§ **EXERCISE DESCRIPTION**: Would you please copy every line below that includes the string "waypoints"?

§ **COLLECTED DATA**:
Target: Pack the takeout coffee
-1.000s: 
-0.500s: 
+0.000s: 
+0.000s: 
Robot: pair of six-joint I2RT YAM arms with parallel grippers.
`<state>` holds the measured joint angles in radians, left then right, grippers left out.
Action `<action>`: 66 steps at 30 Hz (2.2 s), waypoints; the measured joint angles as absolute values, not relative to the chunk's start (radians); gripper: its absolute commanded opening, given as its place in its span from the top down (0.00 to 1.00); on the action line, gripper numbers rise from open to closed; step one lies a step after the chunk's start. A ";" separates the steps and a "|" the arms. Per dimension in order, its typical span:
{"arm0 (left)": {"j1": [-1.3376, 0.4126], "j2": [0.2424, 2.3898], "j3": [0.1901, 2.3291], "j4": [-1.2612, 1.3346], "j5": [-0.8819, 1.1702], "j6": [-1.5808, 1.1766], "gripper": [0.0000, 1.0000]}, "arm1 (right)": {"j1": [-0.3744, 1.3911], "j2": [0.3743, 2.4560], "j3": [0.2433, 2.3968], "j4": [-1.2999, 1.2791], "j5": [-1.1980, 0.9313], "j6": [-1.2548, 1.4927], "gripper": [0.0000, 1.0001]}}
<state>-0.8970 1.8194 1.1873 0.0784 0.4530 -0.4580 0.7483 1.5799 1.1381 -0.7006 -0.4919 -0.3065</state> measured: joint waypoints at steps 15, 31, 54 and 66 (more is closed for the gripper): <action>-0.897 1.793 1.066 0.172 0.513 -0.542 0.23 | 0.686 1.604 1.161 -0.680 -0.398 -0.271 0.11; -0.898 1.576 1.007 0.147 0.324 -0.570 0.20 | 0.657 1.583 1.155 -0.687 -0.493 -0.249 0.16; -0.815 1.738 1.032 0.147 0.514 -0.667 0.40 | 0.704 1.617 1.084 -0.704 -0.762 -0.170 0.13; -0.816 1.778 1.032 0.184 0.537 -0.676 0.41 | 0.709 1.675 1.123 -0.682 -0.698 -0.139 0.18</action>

§ **RESPONSE**:
Action `<action>`: 66 steps at 30 Hz (2.2 s), waypoints; the measured joint angles as absolute values, not relative to the chunk's start (radians); gripper: its absolute commanded opening, given as its place in its span from the top down (0.00 to 1.00); on the action line, gripper numbers rise from open to closed; step one lies a step after the chunk's start. A ";" separates the steps and a "|" the arms. Per dimension in order, its typical span:
<state>-0.8970 1.8194 1.1873 0.0784 0.4530 -0.4580 0.7483 1.5799 1.1381 -0.7006 -0.4919 -0.3065</state> measured: joint waypoints at steps 15, 31, 54 and 66 (more is closed for the gripper): <action>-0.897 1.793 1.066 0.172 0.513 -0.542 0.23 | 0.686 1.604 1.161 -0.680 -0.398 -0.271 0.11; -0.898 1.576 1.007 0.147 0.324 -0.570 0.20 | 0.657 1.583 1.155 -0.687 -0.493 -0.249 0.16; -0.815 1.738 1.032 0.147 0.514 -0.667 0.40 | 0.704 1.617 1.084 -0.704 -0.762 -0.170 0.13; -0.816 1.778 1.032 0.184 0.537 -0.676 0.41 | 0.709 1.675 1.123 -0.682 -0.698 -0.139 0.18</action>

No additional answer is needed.